▸ **DATA SHOWN**
--------------------------------
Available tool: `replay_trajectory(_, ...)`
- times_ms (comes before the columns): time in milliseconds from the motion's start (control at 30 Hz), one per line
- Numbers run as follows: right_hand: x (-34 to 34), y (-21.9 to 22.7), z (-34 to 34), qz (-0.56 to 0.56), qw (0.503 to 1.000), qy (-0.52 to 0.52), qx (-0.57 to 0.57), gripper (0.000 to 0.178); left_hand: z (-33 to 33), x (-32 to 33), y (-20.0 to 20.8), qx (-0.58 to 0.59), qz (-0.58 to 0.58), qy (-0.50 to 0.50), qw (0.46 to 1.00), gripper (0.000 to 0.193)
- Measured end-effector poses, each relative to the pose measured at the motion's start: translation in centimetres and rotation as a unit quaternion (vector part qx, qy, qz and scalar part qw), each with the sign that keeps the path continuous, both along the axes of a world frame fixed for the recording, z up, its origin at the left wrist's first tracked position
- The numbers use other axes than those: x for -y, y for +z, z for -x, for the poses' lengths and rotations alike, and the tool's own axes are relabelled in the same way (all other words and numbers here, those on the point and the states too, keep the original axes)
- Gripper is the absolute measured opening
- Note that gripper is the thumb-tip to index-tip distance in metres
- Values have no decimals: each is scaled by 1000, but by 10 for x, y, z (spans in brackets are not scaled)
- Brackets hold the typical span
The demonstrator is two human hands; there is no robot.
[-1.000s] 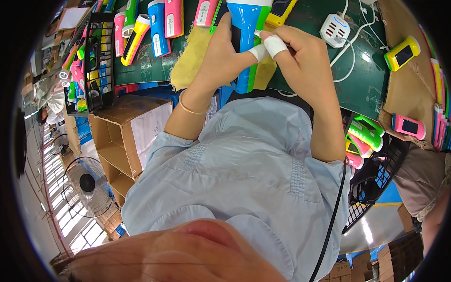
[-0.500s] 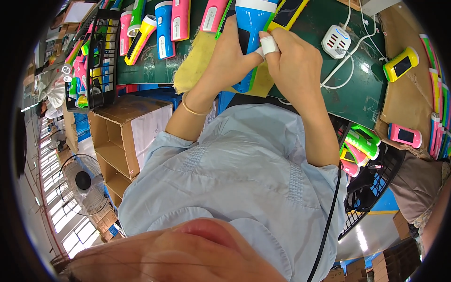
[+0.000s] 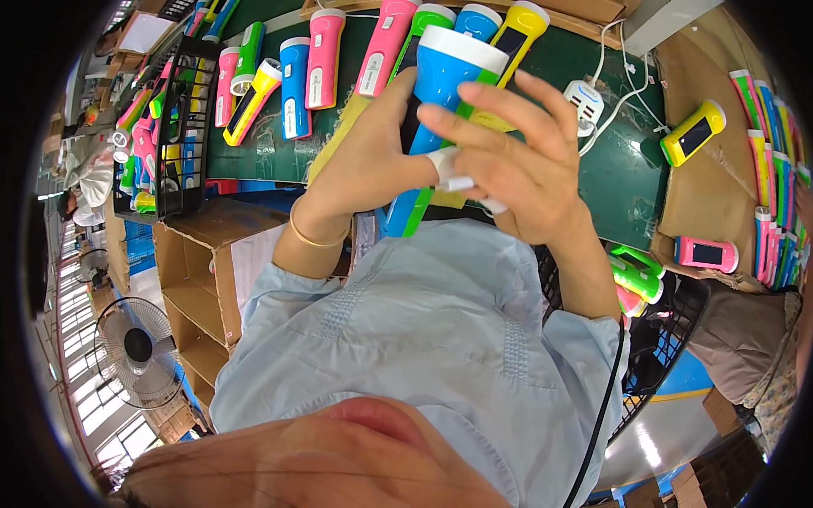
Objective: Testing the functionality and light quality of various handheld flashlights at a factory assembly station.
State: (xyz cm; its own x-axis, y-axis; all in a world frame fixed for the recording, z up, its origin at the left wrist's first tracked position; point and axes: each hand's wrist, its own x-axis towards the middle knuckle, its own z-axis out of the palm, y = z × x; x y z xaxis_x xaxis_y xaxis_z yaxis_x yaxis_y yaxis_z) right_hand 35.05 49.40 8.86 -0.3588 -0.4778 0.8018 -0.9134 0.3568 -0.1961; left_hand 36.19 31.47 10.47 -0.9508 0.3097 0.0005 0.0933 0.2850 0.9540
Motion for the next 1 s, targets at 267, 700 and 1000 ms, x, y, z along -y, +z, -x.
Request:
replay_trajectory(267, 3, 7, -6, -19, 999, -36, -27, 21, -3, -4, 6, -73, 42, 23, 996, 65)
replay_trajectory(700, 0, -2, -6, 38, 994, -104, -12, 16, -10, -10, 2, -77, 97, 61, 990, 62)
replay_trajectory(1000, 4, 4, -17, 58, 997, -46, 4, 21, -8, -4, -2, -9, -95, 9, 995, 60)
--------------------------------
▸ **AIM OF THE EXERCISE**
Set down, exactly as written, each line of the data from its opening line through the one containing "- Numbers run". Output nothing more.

▸ **TASK OUTPUT**
Available tool: `replay_trajectory(_, ...)`
- times_ms (comes before the columns): time in milliseconds from the motion's start (control at 30 Hz), one per line
- Numbers run as follows: right_hand: x (-34 to 34), y (-21.9 to 22.7), z (-34 to 34), qz (-0.56 to 0.56), qw (0.503 to 1.000), qy (-0.52 to 0.52), qx (-0.57 to 0.57), gripper (0.000 to 0.178); left_hand: z (-33 to 33), x (-32 to 33), y (-20.0 to 20.8), qx (-0.58 to 0.59), qz (-0.58 to 0.58), qy (-0.50 to 0.50), qw (0.46 to 1.00), gripper (0.000 to 0.193)

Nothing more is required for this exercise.